In the present study, we detected the gene expression changes in the cytokines and chemokines but not the antioxidative enzymes, which might be attributable to the sampling time after APAP administration. It was previously reported that, after APAP administration, liver glutathione was depleted within 1 h in mice[39], [40]and that this was rapidly followed by production of reactive oxygen spices[40]-[42]. Therefore, it is possible that the antioxidative enzymes were induced earlier than 24 h after APAP administration.
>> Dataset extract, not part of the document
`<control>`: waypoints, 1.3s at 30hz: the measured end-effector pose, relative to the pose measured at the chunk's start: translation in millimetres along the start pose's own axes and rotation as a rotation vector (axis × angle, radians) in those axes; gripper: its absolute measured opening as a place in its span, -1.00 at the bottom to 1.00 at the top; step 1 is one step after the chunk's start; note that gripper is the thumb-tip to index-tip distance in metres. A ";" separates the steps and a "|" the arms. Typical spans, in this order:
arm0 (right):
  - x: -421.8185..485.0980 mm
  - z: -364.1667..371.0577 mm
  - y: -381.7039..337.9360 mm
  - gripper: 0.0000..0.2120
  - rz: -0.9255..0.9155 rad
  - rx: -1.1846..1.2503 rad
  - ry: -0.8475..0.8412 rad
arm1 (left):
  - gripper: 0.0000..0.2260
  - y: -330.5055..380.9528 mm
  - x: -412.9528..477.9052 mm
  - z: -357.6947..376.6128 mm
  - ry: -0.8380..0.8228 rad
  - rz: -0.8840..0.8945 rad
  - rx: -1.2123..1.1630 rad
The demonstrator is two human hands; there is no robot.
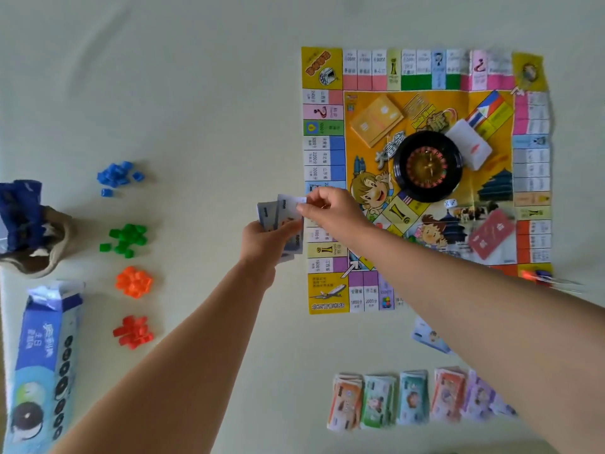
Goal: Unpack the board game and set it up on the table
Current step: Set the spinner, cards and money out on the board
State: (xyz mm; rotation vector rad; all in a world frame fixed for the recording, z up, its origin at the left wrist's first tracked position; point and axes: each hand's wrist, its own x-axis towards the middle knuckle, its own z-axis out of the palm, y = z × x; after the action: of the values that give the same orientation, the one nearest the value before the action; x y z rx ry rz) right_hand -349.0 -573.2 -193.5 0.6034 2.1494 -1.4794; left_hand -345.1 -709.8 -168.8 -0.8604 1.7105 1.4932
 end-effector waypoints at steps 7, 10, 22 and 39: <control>27.7 -89.2 -5.2 -0.96 -0.009 -0.025 -0.040 | -0.86 44.5 13.3 66.6 -0.033 0.023 0.192; 42.9 -134.3 -3.2 -0.89 0.018 -0.058 0.001 | -0.87 69.9 23.0 100.4 -0.033 0.045 0.184; 145.9 -265.5 -4.2 -0.85 0.182 0.237 0.267 | -0.82 156.1 90.5 211.7 0.013 -0.016 -0.291; 203.0 -299.9 -10.8 -0.74 -0.065 0.125 0.361 | -0.91 201.8 135.6 279.3 0.049 0.235 0.087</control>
State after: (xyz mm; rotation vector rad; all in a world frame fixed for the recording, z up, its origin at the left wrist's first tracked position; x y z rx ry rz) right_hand -554.4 -275.2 -211.3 0.9136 2.3738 -1.6523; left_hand -565.5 -414.1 -202.2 -0.6745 1.9524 1.5461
On the other hand, it has been shown that the inflammatory reaction continued until 24 h after APAP administration in mice[42].

A previous report showed that oral administration of an ethanol extract of poplar-derived propolis for seven consecutive days decreased CYP2E1 activity and increased the activity of sulfotransferase and glutathione S-transferase, resulting in a decrease in APAP-induced liver injury[43]. It was also reported that oral administration of caffeic acid phenethyl ester (CAPE), a unique constituent of poplar-derived propolis, for three consecutive days decreased the level of CYP2E1 protein and its enzymatic activity[44]. Although the constituents of propolis vary depending on the vegetation in the region where it is produced and EEBGP does not contain CAPE[5], we cannot deny the possibility of an effect of EEBGP on drug-metabolic enzymes such as CYP2E1.
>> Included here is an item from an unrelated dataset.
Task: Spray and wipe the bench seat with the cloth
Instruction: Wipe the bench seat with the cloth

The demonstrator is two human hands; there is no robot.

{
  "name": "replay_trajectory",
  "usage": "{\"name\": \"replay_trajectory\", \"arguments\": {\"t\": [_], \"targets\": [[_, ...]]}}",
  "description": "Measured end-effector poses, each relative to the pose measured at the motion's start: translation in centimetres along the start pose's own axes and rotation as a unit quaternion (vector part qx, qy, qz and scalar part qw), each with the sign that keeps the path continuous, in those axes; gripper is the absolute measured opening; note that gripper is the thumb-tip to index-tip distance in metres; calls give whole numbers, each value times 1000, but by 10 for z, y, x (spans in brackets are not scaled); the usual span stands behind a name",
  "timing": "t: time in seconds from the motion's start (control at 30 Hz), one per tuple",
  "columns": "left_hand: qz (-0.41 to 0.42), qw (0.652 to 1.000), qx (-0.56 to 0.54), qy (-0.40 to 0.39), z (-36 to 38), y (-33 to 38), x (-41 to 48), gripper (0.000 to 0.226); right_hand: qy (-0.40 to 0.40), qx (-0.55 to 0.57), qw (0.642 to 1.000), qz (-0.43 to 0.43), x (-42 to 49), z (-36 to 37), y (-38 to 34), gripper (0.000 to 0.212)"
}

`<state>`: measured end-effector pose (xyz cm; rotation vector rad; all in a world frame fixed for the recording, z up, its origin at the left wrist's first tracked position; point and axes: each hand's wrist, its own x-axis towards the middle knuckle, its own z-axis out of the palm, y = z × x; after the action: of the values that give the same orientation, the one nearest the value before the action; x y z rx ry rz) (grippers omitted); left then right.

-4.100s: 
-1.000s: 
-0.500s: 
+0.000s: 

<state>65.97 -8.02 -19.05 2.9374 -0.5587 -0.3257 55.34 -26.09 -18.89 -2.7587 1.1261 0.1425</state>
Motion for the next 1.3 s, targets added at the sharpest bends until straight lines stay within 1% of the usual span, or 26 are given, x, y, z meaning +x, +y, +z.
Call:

In conclusion, dietary administration of EEBGP decreased the area of APAP-induced hepatocellular necrosis in the present study. EEBGP administration did not change the mRNA levels of antioxidative enzyme genes in the liver but decreased the mRNA levels of inflammation-related genes including cytokine and chemokine genes, some of which correlated with the decrease in the necrosis area. In the liver, not only APAP but also ischemia-induced liver injury causes an acute inflammatory reaction, and viral infection, alcohol consumption, or fatty liver cause chronic inflammation, which ultimately progresses to serious liver diseases such as cirrhosis and cancer[45], [46]. The results of the present study suggest the possibility of a modulating effect of EEBGP on hepatic inflammation caused by tissue damage, and EEBGP could be a good candidate to suppress acute inflammation and progression of chronic inflammation.

Disclosure of Potential Conflicts of Interest

There are no conflicts of interest to declare.